HOW TO MAKE MEDITERRANEAN SHRIMP SAUTÊ:
This one-pan meal is ready to go in no time!
- In a large sauté pan, melt the oil and add the sea salt. Next, add the shrimp. Cook on a medium heat for about 3-5 minutes, or until the shrimp has deepened in color (it will also shrink some). Once cooked, use a spoon to scoop out excess liquid so only enough liquid remains to cover the bottom of the pan. Then add a tablespoon of olive oil or coconut oil to prevent burning.
- Next add the lemon juice, sliced lemon, pressed garlic, olives, and capers. Cook about 5-6 minutes on medium heat.
- Stir in parsley, oregano, and black pepper. Serve immediately.

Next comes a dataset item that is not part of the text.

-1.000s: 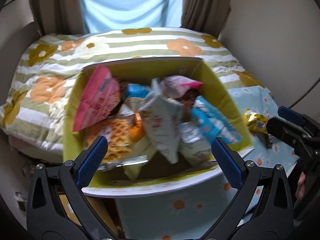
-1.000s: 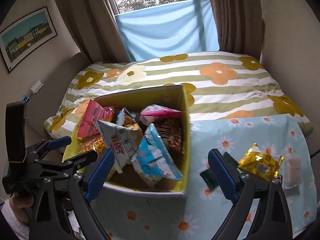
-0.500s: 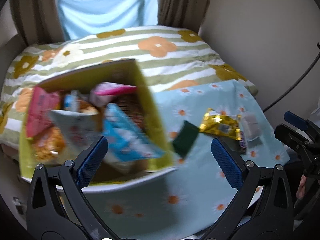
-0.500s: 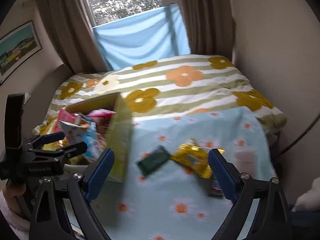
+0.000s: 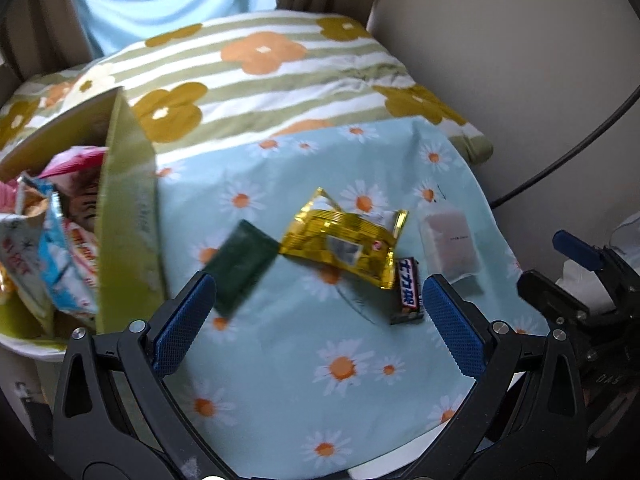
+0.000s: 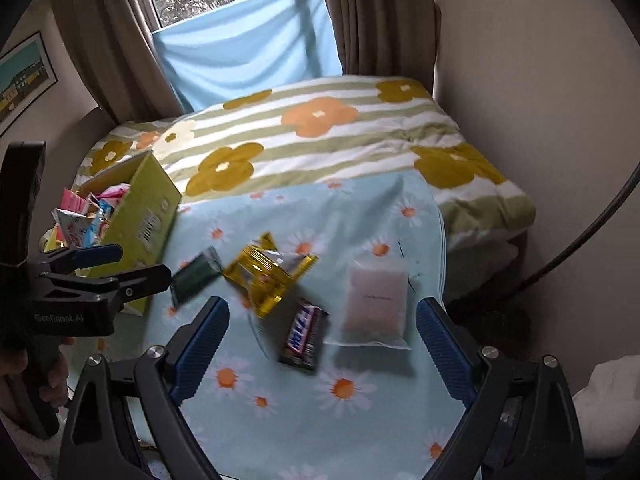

- For tastiest results, consume within 24 hours.

WHAT TO SERVE THIS WITH:
Enjoy your Mediterranean Shrimp Sauté by itself or pair it with:
- Cauliflower Rice
- Spaghetti squash noodles
- Sautéed veggies

Mediterranean Shrimp Sauté
This Mediterranean Shrimp Sauté is flavored with lemon, garlic, olives, capers, oregano, and parsley for an to-of-this world paleo dinner recipe! ready to go in a matter of minutes, you can enjoy this dish by itself or with cauliflower rice, veggies, or veggie noodles! {Paleo}
- Prep Time: 10 minutes
- Cook Time: 10 minutes
- Total Time: 20 minutes
- Yield: 3 servings 1x
- Category: Main Dishes
- Method: Sauté
Ingredients
- 1 pound shrimp, fresh or thawed and deveined
- Coconut oil (enough to cover pan plus 1 extra tablespoon)
- 1 tablespoon lemon juice plus 1 lemon sliced and seeds removed
- 1 cup olives, any variety and pitted
- 1 tablespoon capers
- 1/2 tablespoon dried oregano
- Dash of dried parsley
- Salt and pepper to taste, optional
Instructions
- In a large sauté pan, melt the oil and add the sea salt. Then add the shrimp. Cook on a medium heat for about 3-5 minutes, or until the shrimp has deepened in color (it will also shrink some). Once cooked, use a spoon to scoop out excess liquid so only enough liquid remains to cover the bottom of the pan. Then add a tablespoon of olive oil or coconut oil to prevent burning.
- Next add the lemon juice, sliced lemon, pressed garlic, olives, and capers. Cook about 5-6 minutes on medium heat.
- Stir in parsley, oregano, and black pepper. Remove from heat and serve immediately.
- For tastiest results, consume within 24 hours.
Notes
- If you’d like to reduce the saltiness of the capers, then rinse them slightly prior to added them to the sauté.
- A mixture of black, green, and Kalamata olives are perfect for this dish. Add more as desired.
- Yield is an approximation and will depend on size of shrimp and whether this dish is served atop another food, such as cauliflower rice, veggies, or veggie noodles.